Endings

My life is a shitshow, so what better time to restart this habit.

My father had a stroke at the beginning of February.  About a month ago he passed away. And because life knows how to pile it on, in that time my relationship of the last almost three years fell apart, so I’m single again.

Backing up, for a second, because this wasn’t supposed to be that year. I just started a new job in January, two weeks before my dad’s stroke.  Two endings and a beginning.

The other day, someone asked me if I’d gone back to work yet. And I was flabbergasted. Whose life did this person think I was living? That is not how it works in my reality. I haven’t taken a single day off since my father passed. In all the time since the stroke, I’ve only taken two days, the week it first happened. It never occurred to me to not go to work. I have to work. Is this a thing that people do? Just stop everything when someone dies? I get the requisite bereavement leave my company offers in this case, five days. I am saving those to help my mom move out of her house later this month, because that’s our reality. While my father was alive, they had a decent income, but they were paycheck-to-paycheck like most of America. They didn’t have any savings. Just steady pension and retirement checks. And the second that he passed, most of the income went with him.
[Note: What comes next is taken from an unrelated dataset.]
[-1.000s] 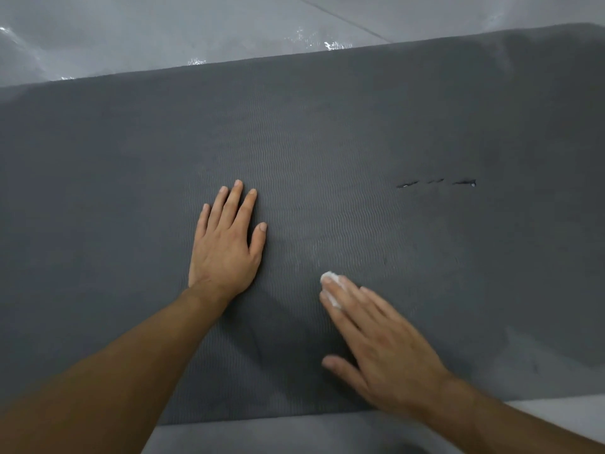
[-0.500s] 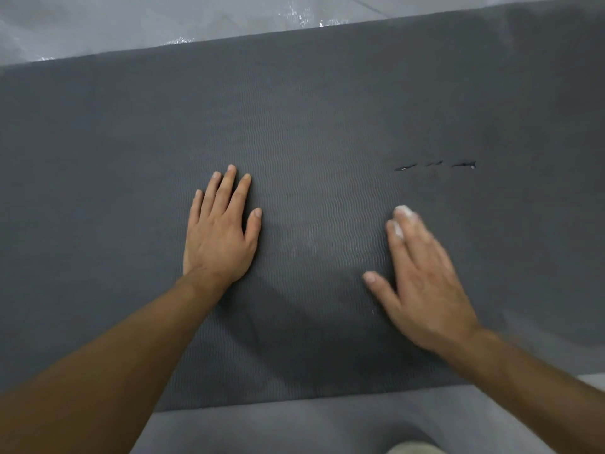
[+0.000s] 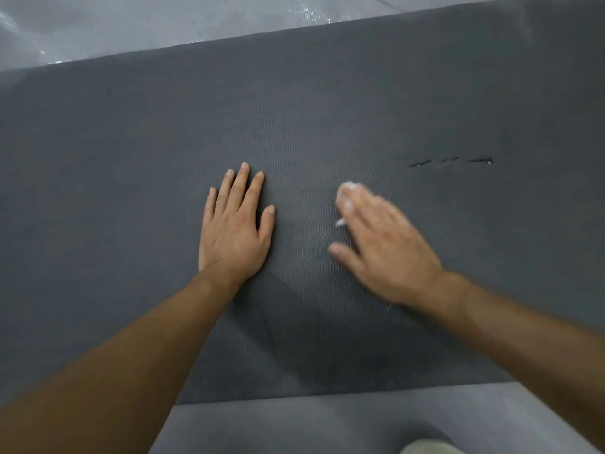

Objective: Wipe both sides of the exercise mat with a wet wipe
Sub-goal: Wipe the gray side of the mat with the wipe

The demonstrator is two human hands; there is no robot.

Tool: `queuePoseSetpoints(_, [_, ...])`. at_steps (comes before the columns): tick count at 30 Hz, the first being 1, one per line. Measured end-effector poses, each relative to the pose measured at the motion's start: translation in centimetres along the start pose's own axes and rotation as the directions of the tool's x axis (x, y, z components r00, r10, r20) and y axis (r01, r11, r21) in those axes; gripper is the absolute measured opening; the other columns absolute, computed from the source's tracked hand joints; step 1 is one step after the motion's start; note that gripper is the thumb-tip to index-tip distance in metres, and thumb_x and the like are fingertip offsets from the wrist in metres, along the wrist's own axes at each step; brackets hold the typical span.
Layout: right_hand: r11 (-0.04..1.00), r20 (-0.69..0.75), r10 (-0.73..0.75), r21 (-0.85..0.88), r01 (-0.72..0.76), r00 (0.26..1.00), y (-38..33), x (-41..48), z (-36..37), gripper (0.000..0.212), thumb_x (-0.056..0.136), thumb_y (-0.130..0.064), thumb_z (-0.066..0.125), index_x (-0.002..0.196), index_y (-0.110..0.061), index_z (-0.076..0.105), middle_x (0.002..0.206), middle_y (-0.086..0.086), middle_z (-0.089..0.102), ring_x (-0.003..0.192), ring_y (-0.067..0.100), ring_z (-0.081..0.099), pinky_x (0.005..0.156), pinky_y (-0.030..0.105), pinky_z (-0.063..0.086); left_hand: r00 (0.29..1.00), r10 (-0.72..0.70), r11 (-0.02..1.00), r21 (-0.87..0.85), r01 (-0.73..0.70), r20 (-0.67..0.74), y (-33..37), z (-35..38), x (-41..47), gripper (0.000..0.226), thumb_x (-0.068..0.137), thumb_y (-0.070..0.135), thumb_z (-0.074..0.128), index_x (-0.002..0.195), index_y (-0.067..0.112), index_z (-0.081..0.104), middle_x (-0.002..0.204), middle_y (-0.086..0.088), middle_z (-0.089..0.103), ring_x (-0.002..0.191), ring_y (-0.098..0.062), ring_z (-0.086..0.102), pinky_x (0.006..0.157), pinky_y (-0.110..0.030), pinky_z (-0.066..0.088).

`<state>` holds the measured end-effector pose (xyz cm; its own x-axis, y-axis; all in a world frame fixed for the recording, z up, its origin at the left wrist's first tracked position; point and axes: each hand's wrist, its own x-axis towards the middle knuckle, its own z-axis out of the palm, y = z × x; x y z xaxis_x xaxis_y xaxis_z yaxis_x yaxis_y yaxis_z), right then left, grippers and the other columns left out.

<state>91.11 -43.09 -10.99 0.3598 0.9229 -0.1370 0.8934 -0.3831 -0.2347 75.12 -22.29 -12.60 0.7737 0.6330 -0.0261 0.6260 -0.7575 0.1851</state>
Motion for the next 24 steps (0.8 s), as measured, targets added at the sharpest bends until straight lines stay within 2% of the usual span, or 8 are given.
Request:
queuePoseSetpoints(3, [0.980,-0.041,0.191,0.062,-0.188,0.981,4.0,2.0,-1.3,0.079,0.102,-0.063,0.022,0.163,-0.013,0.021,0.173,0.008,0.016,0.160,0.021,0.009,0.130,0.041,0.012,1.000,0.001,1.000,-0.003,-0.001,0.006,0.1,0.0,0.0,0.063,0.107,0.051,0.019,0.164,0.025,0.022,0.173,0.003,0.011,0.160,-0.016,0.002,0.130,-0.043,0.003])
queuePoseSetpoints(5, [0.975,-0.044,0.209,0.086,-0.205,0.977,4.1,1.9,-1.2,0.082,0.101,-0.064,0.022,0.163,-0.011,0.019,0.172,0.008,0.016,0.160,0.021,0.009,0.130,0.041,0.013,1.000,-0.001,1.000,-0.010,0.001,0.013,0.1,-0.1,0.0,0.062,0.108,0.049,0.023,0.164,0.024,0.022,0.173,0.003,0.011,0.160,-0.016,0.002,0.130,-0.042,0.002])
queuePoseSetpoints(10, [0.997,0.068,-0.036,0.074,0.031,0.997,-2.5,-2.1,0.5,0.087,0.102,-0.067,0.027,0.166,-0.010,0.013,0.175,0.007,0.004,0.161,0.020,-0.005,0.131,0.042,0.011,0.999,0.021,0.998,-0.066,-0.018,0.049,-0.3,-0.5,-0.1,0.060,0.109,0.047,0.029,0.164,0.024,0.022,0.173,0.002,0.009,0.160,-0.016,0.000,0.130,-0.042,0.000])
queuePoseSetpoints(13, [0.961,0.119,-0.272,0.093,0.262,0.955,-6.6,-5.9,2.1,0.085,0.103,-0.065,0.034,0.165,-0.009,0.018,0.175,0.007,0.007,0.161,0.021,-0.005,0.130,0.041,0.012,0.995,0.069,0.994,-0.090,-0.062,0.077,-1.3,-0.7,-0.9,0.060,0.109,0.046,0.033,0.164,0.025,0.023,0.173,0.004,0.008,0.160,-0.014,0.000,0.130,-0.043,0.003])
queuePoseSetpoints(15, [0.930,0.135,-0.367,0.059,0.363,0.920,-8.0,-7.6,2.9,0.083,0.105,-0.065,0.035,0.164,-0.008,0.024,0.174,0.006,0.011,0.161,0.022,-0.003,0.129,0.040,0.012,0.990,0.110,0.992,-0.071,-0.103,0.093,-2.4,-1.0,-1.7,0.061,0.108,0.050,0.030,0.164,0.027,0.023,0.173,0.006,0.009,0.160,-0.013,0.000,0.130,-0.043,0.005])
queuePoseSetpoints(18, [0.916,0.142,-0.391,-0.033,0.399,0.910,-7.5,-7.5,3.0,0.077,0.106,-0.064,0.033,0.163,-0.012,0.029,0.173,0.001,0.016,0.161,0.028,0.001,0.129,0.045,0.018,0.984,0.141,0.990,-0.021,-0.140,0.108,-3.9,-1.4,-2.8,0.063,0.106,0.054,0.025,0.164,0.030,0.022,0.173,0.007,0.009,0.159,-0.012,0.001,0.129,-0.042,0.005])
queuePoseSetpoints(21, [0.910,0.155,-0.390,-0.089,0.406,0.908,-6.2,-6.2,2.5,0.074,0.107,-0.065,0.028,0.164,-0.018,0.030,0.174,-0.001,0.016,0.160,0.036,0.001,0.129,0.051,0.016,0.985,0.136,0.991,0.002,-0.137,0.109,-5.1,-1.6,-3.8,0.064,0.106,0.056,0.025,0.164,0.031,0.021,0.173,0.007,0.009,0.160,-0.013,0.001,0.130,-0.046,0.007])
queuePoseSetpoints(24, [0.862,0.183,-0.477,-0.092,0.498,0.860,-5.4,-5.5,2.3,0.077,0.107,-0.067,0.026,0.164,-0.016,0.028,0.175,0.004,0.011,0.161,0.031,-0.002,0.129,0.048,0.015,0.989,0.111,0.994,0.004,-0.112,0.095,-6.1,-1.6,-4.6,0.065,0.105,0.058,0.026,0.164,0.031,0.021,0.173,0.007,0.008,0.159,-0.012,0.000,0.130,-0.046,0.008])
My mom is boned, and there isn’t any time for either of us to fall apart.

It sounds luxurious, to be honest. So decadent, to stop working because my father died. To fall apart for even a moment feels like something reserved for the upper-crust of socioeconomic strata. How elegant. Does the fainting couch come standard with that plan? And the on-call doctor with a bottle of valium.
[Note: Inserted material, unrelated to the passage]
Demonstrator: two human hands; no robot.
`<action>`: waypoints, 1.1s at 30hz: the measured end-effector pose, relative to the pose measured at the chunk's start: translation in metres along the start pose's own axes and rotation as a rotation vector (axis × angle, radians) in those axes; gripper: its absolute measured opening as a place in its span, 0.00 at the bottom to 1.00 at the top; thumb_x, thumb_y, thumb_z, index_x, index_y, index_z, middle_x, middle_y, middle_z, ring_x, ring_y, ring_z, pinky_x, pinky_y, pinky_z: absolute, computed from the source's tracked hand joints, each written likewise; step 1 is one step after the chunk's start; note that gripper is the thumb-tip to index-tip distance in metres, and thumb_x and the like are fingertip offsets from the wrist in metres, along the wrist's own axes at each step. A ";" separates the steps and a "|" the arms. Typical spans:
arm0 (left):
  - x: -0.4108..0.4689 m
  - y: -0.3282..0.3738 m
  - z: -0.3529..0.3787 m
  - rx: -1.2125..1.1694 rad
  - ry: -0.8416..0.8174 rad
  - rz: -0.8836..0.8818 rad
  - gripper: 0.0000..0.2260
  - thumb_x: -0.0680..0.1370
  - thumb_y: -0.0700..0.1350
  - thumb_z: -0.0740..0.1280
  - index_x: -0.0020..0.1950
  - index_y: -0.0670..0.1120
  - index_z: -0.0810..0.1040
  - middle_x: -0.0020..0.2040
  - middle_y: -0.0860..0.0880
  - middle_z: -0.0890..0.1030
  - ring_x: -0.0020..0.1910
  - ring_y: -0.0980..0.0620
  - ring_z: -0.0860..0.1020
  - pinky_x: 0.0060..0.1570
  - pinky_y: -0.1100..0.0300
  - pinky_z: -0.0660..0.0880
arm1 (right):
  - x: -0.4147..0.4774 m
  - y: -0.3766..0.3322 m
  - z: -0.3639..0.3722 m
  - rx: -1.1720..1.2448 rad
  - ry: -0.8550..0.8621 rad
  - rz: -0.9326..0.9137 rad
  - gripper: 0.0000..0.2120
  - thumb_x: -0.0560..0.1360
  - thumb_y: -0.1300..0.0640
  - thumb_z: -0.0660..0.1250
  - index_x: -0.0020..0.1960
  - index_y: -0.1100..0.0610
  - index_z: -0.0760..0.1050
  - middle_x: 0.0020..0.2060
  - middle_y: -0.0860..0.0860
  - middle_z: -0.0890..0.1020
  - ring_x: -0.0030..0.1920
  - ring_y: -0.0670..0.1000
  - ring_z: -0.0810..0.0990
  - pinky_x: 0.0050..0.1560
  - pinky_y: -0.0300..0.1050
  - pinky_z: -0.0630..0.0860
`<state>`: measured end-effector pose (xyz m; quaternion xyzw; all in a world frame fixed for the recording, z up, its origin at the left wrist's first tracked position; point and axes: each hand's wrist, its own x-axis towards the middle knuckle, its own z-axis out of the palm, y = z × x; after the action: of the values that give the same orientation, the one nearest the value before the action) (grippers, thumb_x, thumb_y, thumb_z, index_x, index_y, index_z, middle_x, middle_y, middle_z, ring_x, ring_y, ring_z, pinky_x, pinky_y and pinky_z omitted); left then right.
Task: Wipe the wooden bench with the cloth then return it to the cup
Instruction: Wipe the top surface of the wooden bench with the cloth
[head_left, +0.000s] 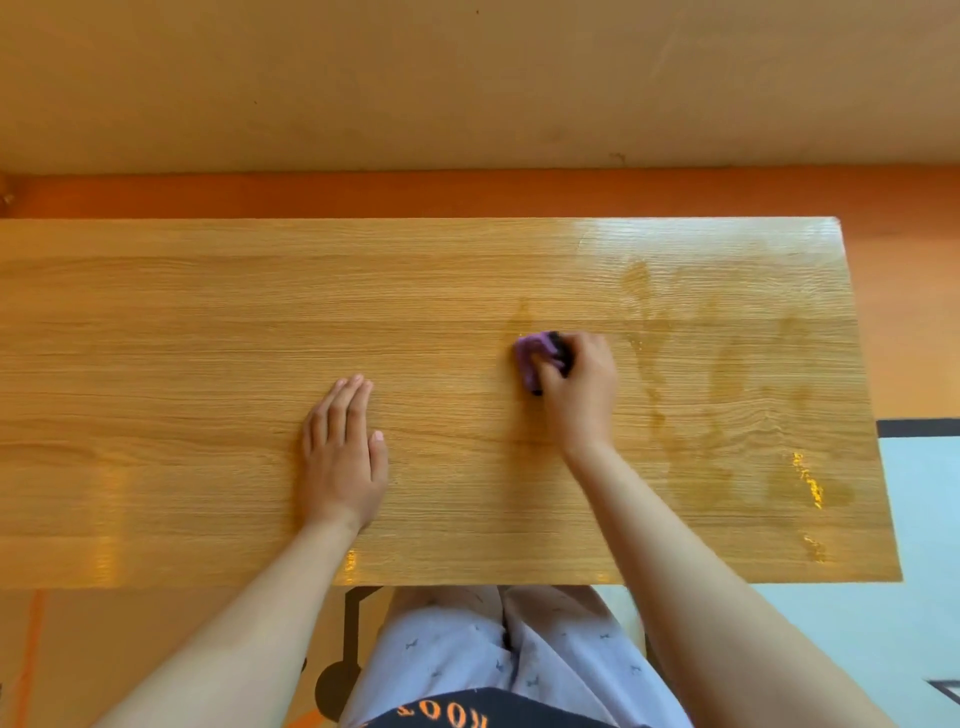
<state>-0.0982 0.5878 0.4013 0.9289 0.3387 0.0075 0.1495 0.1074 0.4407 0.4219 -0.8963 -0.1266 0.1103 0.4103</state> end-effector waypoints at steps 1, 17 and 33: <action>0.000 0.000 0.000 0.002 0.001 -0.001 0.25 0.77 0.47 0.53 0.74 0.43 0.64 0.74 0.45 0.66 0.74 0.47 0.60 0.73 0.49 0.55 | -0.004 -0.012 0.017 0.002 -0.067 -0.047 0.04 0.71 0.61 0.69 0.45 0.59 0.77 0.43 0.53 0.76 0.47 0.53 0.74 0.46 0.40 0.66; 0.001 -0.002 -0.002 -0.015 -0.028 0.018 0.25 0.77 0.47 0.54 0.74 0.41 0.65 0.73 0.43 0.68 0.73 0.45 0.62 0.72 0.46 0.57 | 0.046 0.009 -0.020 -0.082 0.231 0.213 0.09 0.73 0.59 0.68 0.51 0.62 0.77 0.48 0.59 0.78 0.50 0.58 0.76 0.52 0.43 0.68; 0.013 0.028 -0.007 -0.151 0.068 -0.018 0.24 0.76 0.48 0.56 0.70 0.41 0.69 0.69 0.43 0.71 0.69 0.43 0.66 0.67 0.47 0.59 | 0.096 0.026 -0.050 -0.072 0.181 0.160 0.11 0.73 0.59 0.68 0.53 0.62 0.78 0.48 0.61 0.79 0.50 0.57 0.76 0.49 0.40 0.65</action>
<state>-0.0710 0.5775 0.4151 0.9111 0.3504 0.0634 0.2075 0.2166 0.4189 0.4250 -0.9240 -0.0208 0.0567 0.3775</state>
So I power through, like I’ve always done. I go to work. I’ve flown back and forth to my mom’s house every two to three weeks, slowly slipping into debt that hopefully, someday I can get out from under. And if I’m honest, I’ve drunk more than is probably necessary. I haven’t even remotely begun to grieve. First things first, and someone has to keep it together.

I hope I keep writing. I have a lot of material right now, honestly. This I have to say about how hard it is to find out information about services and housing available to an elderly, low-income parent. That there should be a number like 1-800-MYPARENTSAREOLD. There’s all the lessons my parents have taught me of the “what not to do” variety. About the importance of a durable power of attorney, and the fact that you’re never too young to make sure you have one for your parents.  About wills, lawyers, real estate, estate liquidators, medicaid, medicare, hospice, and the VA. Maybe I’ll write about some of that, or maybe I won’t. Maybe I’ll write about being single again, suddenly, and what it’s like to be a single woman in her 40s in the age of Tinder, or maybe I’ll go nowhere near that crap. Hopefully I’ll find whatever humor there may be in this situation.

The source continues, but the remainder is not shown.